Beef Wellington Recipe – European Special

Beef Wellington is a classic British luxury dish that combines a tender beef fillet with flavorful mushroom duxelles, sometimes wrapped in prosciutto, and encased in golden, flaky puff pastry. This Beef Wellington Recipe delivers a show-stopping centerpiece for special occasions, offering rich, savory layers and an elegant presentation. Perfect for festive dinners, dinner parties, or indulgent family meals, it’s a timeless way to impress with traditional British cuisine.

  • Prep Time30 min
  • Cook Time50 min
  • Total Time1 hr 20 min

Beef Wellington Ingredients:

  • 1 kg (2.2 lb) beef tenderloin (center-cut)
  • 2 tbsp olive oil
  • Salt and freshly ground black pepper
  • 250g mushrooms, finely chopped
  • 2 tbsp unsalted butter
  • 2 cloves garlic, minced
  • 1 small shallot, minced
  • 2 tbsp dry white wine (optional)
  • 6–8 slices prosciutto
  • 500g puff pastry sheet
  • 2 egg yolks, beaten (for egg wash)
  • Dijon mustard, for brushing beef

Beef Wellington Instructions:

1

Sear the beef tenderloin in hot olive oil until browned on all sides; season with salt and pepper.

2

Brush seared beef with Dijon mustard and let it cool.

3

Sauté mushrooms, garlic, and shallot in butter until all moisture evaporates to make a mushroom duxelles; add white wine if using and cook until dry.

4

Lay out prosciutto slices on plastic wrap; spread the mushroom duxelles over prosciutto evenly.

5

Place the beef on top of the duxelles and wrap tightly using the plastic wrap; chill in the refrigerator for 15–20 minutes.

6

Roll out puff pastry on a floured surface; remove beef from plastic wrap and place in the center of pastry.

7

Fold pastry over the beef, sealing all edges; brush with beaten egg yolk to create a golden crust.

8

Optionally, score the top of the pastry lightly for decoration.

9

Chill wrapped beef in the refrigerator for 10–15 minutes to firm up before baking.

10

Preheat oven to 200°C (400°F).

11

Bake Beef Wellington for 35–45 minutes or until the pastry is golden brown and internal beef temperature reaches desired doneness (medium-rare: 125–130°F / 51–54°C).

12

Let rest for 10 minutes before slicing to retain juices.

13

Slice and serve with sides such as roasted vegetables, mashed potatoes, or a red wine sauce.

Recipe Notes :

Meat Choice: Use center-cut beef tenderloin for even cooking and optimal tenderness.

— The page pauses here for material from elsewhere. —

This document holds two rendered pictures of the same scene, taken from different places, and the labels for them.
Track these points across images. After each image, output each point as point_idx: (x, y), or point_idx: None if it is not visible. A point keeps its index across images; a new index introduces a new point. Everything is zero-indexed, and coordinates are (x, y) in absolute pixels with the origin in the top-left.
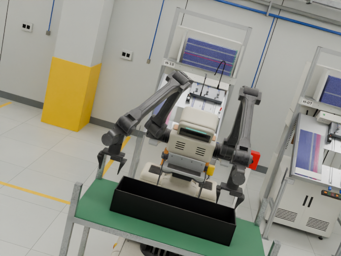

Mushroom Duxelles: Sauté mushrooms, shallots, and garlic until all moisture evaporates to prevent soggy pastry.

Make Ahead: Beef Wellington can be assembled and refrigerated for a few hours before baking to streamline cooking.

Pastry Handling: Roll puff pastry evenly, seal all edges, and brush with egg wash for a golden, crispy finish.

Baking Tip: Bake at 200°C (400°F) until pastry is golden and internal beef temperature reaches medium-rare (125–130°F / 51–54°C).

Resting: Let the Wellington rest for 10 minutes before slicing to retain juices and layers.

Serving Suggestion: Pair with roasted vegetables, mashed potatoes, or a rich red wine sauce for a complete meal.